Action item: All lines below between the line with "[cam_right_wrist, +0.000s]" and the line with "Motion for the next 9", including both, must be copied exactly, and the pictures must be omitted.

Recorded data:
▬▬▬

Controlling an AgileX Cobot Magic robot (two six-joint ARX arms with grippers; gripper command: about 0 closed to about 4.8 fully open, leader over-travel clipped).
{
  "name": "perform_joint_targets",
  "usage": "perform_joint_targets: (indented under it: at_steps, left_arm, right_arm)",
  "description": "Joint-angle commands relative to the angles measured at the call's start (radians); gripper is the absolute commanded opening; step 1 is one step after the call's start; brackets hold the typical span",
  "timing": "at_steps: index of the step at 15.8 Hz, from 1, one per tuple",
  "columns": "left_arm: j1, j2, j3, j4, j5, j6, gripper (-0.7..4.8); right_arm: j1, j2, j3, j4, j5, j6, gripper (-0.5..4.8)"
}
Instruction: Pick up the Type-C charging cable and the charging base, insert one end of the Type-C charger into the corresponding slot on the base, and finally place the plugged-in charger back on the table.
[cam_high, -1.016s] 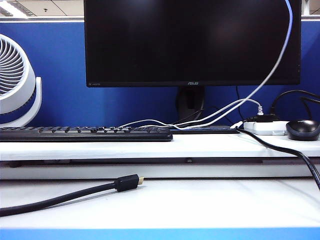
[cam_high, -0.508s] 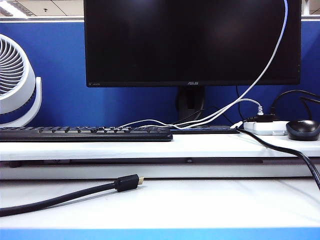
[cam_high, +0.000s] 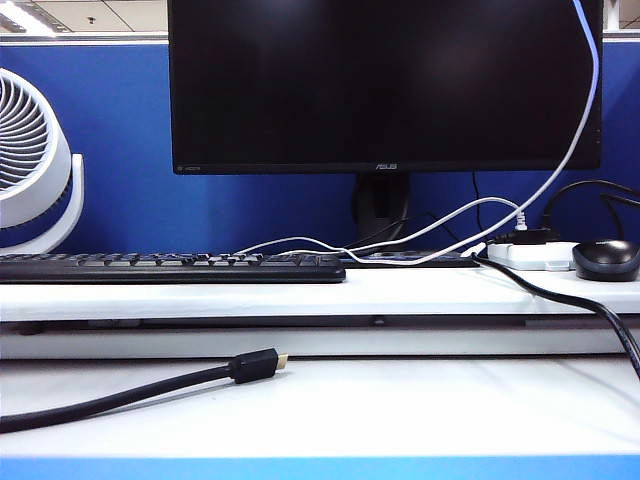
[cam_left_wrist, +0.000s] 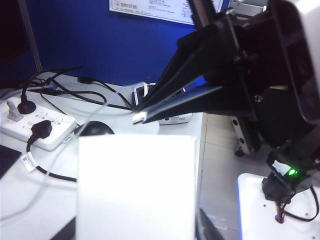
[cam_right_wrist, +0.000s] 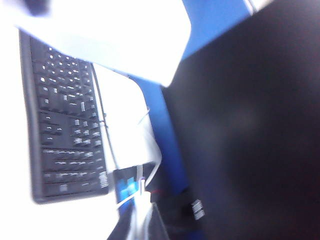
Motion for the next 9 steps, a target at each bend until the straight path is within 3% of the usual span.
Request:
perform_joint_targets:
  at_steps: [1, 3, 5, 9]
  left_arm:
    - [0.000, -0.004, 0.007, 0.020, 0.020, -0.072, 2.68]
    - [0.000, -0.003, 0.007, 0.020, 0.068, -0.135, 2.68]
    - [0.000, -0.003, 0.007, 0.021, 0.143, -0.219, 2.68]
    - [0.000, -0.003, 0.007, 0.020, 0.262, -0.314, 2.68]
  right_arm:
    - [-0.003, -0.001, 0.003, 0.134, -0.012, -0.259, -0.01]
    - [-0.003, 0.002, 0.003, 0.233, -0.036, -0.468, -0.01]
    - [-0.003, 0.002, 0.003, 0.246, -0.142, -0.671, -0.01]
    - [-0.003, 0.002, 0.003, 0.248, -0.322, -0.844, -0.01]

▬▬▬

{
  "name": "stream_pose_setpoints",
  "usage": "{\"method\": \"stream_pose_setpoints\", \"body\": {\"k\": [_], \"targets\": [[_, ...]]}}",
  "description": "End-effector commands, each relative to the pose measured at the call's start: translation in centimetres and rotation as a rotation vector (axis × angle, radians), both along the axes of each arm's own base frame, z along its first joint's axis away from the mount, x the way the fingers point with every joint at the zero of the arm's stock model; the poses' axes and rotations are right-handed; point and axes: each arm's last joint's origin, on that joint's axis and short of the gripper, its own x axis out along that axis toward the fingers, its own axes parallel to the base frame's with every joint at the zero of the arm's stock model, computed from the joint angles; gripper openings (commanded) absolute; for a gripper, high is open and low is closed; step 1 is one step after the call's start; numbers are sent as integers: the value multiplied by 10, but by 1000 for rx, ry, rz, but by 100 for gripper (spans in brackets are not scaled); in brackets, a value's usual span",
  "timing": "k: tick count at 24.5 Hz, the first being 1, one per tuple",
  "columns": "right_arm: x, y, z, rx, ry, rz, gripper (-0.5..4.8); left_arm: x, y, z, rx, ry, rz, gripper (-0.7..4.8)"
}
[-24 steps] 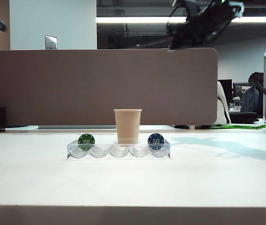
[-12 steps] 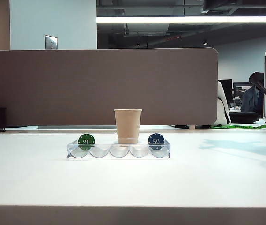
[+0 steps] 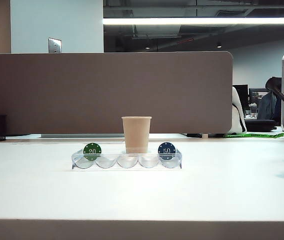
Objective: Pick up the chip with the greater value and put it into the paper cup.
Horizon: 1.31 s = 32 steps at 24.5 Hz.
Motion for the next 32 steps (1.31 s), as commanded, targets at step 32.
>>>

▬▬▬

Task response:
[cam_right_wrist, +0.000s] 
Motion for the next 9 steps, a target at each bend until the straight path is within 3% of the usual span.

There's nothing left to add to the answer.